Moving into round three I was about to play Andrew Dovale, who had only recently been crowned the DBS World Champion. Admittedly, DBS and Universus are two very different games, but a champion is a champion regardless, so I was nervous going in. Andrew was playing Kirishima, the undisputed best deck in the format. Which is another very tough matchup for Denki, but again, thanks to some great players at my locals (shout outs to Chris Bromley) I knew the match was very winnable. But I had to be patient and precise. Which are, admittedly, not my strong suits.
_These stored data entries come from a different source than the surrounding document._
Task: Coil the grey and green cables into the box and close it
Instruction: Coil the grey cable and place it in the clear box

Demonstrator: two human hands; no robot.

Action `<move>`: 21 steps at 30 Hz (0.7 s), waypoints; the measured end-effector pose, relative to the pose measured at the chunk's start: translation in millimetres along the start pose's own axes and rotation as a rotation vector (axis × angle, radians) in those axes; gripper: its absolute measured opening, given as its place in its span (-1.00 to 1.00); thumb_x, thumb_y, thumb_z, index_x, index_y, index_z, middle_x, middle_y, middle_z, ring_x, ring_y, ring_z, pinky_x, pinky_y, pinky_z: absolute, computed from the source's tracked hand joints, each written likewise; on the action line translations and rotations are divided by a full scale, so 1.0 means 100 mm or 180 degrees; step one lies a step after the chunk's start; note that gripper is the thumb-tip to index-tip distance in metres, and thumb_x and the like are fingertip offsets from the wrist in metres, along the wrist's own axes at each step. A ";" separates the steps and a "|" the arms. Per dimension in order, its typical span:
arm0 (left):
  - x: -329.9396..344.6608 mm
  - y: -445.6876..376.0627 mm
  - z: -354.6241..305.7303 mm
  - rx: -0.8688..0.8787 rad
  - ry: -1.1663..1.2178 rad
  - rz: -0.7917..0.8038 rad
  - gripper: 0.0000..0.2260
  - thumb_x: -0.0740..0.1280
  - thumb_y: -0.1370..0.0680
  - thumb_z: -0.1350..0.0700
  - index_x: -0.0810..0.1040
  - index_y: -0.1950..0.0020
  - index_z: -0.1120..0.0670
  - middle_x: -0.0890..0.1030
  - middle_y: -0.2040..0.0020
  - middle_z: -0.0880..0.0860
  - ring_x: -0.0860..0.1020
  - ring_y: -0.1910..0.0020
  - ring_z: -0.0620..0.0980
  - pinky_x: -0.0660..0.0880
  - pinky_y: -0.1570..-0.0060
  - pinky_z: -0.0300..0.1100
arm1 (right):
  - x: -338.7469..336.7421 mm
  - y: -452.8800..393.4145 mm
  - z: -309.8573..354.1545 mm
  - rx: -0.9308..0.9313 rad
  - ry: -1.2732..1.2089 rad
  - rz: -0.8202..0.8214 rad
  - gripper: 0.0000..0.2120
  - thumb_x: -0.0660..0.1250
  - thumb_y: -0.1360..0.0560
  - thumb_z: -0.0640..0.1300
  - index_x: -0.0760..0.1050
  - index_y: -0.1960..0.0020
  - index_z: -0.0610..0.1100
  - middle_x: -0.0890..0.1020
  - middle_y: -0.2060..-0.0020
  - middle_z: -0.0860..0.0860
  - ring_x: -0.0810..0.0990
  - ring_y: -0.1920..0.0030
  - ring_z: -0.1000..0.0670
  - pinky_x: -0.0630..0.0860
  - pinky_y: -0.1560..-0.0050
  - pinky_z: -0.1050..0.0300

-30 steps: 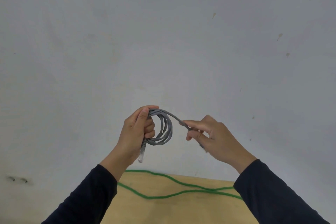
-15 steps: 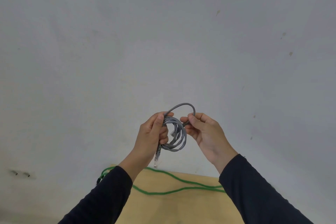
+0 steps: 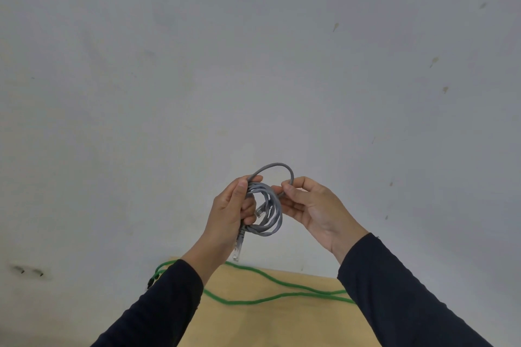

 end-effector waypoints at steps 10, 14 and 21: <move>0.13 0.03 0.08 -0.0116 0.0083 0.0131 -0.73 0.09 -0.62 0.05 0.58 0.04 0.03 0.54 0.43 -0.10 0.42 0.47 -0.15 0.36 0.45 -0.32 | 0.12 0.02 -0.11 -0.0091 0.0175 0.0198 -0.81 0.19 -0.51 -0.41 0.47 0.10 -0.16 0.63 0.30 -0.12 0.61 0.37 -0.02 0.56 0.34 0.20; 0.06 0.00 0.14 -0.0241 0.0426 -0.0153 -0.73 0.10 -0.62 0.05 0.59 0.02 0.06 0.33 0.52 -0.08 0.32 0.52 -0.16 0.32 0.52 -0.35 | 0.11 0.04 0.02 -0.0887 0.1819 -0.0253 -0.76 0.14 -0.59 -0.22 0.50 -0.11 0.01 0.65 0.18 -0.19 0.64 0.20 -0.09 0.60 0.10 0.06; -0.10 -0.07 0.24 -0.0379 0.0532 -0.0412 -0.72 0.09 -0.63 0.04 0.56 -0.05 0.10 0.31 0.51 -0.05 0.33 0.50 -0.14 0.34 0.46 -0.31 | 0.31 0.27 0.16 -0.2832 0.3813 -0.0596 -0.63 0.22 -0.51 -0.01 0.45 -0.26 -0.13 0.40 0.11 0.01 0.38 0.08 0.08 0.32 0.03 0.40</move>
Point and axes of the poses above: each hand's wrist, its own y-axis away from the middle knuckle, its own x-axis out of the palm, z = x × y, the point moved 6 cm from there along -y, towards the middle knuckle
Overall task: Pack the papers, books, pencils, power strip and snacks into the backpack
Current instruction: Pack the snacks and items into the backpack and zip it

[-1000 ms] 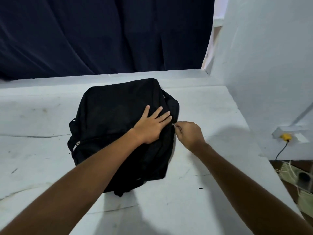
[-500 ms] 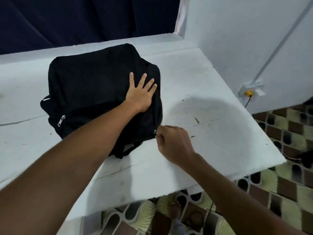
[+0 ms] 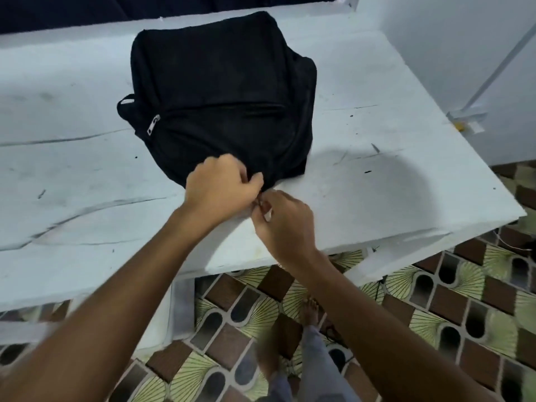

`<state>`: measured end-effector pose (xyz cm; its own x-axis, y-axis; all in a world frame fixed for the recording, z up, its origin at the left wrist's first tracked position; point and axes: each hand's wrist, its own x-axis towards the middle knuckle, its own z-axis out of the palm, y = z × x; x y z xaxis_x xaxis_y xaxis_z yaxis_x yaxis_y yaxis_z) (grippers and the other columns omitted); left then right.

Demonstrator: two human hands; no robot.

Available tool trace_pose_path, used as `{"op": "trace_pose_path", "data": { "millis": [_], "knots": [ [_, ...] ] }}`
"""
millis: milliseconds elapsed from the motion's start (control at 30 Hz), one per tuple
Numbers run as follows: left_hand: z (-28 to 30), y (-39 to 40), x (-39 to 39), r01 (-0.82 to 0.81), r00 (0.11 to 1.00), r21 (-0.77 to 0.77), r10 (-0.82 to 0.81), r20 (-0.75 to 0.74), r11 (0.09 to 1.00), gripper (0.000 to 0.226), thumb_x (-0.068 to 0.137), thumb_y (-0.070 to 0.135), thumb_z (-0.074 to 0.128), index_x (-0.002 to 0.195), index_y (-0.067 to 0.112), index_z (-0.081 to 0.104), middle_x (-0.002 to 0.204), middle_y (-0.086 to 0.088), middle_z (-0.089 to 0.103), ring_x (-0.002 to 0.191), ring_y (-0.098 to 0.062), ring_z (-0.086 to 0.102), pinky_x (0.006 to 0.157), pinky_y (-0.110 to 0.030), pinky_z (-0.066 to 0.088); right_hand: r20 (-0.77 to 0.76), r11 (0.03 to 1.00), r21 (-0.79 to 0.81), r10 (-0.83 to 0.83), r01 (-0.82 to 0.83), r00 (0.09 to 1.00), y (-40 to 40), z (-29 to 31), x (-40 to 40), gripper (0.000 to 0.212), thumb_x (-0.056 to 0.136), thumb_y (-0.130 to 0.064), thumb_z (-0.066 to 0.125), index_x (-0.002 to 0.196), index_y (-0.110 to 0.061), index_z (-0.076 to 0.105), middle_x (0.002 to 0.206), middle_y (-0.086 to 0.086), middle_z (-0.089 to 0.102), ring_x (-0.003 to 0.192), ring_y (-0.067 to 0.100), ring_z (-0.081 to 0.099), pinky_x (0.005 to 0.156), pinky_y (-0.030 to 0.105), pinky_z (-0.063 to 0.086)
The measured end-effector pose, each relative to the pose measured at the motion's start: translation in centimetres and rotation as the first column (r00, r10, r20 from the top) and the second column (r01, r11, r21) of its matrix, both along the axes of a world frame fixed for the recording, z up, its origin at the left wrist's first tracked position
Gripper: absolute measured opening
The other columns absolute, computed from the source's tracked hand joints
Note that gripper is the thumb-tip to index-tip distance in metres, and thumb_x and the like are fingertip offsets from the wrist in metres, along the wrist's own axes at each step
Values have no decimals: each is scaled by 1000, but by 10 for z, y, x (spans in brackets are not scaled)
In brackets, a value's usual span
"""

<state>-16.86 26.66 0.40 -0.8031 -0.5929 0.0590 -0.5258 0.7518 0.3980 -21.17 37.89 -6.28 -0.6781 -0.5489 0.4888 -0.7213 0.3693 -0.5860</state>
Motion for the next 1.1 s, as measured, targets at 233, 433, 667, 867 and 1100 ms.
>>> {"op": "trace_pose_path", "data": {
  "millis": [233,433,667,867,1100],
  "knots": [
    [-26,-8,23,34,990,680,66,-121,733,42,95,25,59,70,-9,61,52,-8,61,40,-15,56,38,-19,35,48,992,119,42,-48,998,-3,-3,13,17,84,-19,57,87,-7,68,75,6,65,58,20,57,53,25,39],
    [-27,-4,18,9,988,587,83,-129,810,34,95,10,50,65,-3,61,51,-7,63,42,-17,60,42,-26,50,325,992,32,103,-120,940,-5,11,3,28,78,-9,47,85,-7,74,79,7,67,70,21,59,62,34,50],
    [-41,3,26,91,984,322,-35,-173,943,20,88,19,56,75,4,62,66,-8,65,61,-27,62,57,-39,54,784,991,39,-111,130,611,-24,20,-23,38,88,-38,59,67,-6,59,58,9,62,42,14,53,43,24,40],
    [-40,-14,46,143,987,-124,-151,-56,982,20,94,20,50,84,5,57,86,-18,65,78,-41,59,63,-38,40,850,994,11,-68,111,522,-23,26,-43,28,88,-13,61,63,-8,50,54,9,56,38,15,45,37,21,33],
    [-38,-91,105,21,995,-260,-44,-85,965,17,92,15,55,84,2,63,81,-18,67,69,-42,60,61,-41,45,59,956,234,-195,176,979,-34,33,-16,21,86,-32,65,78,-15,57,72,-1,55,70,19,51,61,30,37]
  ]
}}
Game one went very long. Kirishima was doing Kirishima things, walling up and blocking very well. But one of the downsides of Kirishima is his lower hand size. Sure, he is able to pick up cards from his staging area and reuse attacks with cards like Coordinated Effort (which, in my opinion, is what actually makes Kirishima so good), but he still doesn’t have as much gas as the more aggro heavy characters. After a few pokes with Grasping Tape Toss and getting some Electric Jolts in my momentum, I was able to do a big attack turn and take game one. Game two was extremely funny because it is probably the fastest Kirishima match I have ever seen. Andrew built a big board on turn one, and then I built a modest board. Then, on his turn two, I blocked a couple pokes, and then got smacked with a double power Hardened Chop combined with Plus Ultra. I was taken out in one hit. Denki is a squishy boy with only 20 health after all, and it definitely showed.
Last up was game three, which went all the way into time on the last turn, which was Andrew’s. We thought about calling it a tie, but Andrew decided to play it out. At the eleventh hour, I made the critical mistake of using the enhance on Short Circuit to cut the damage on an attack that wouldn’t have killed me. Andrew then played one more attack for game. It was 100% my fault, but this is how you learn, and Andrew was a great opponent. I look forward to seeing how he does in Universus moving forward (come play Standard with us Andrew! It’s fun, I swear!).
I ended up getting second place, almost beating the DBS world champ, and got 2 more Plus Ultra packs and a Judge pack for helping judge the event. Which George was nice enough to surprise me with. So I considered the day an overall win. I wish I had more time to explore the venue, but I had a 3 hour drive back home, and it was already getting late. The venue was great, there were lots of cool vendors, and the tournaments were ran very well. My friends who played Yu-Gi-Oh!, Pokemon, and Digimon all had great things to say as well. I am very much looking forward to going back if and when TCG Con decides to come back to the Sunshine State. If they are coming to a city near you, I highly recommend going to one if you can. I hope you enjoyed my recap, and my Denki list will be posted in this article if you want to take a look at it. Thank you so much again to Chris Bromley of UnFunStuff for helping me build the deck and walk me through the Kirishima matchup!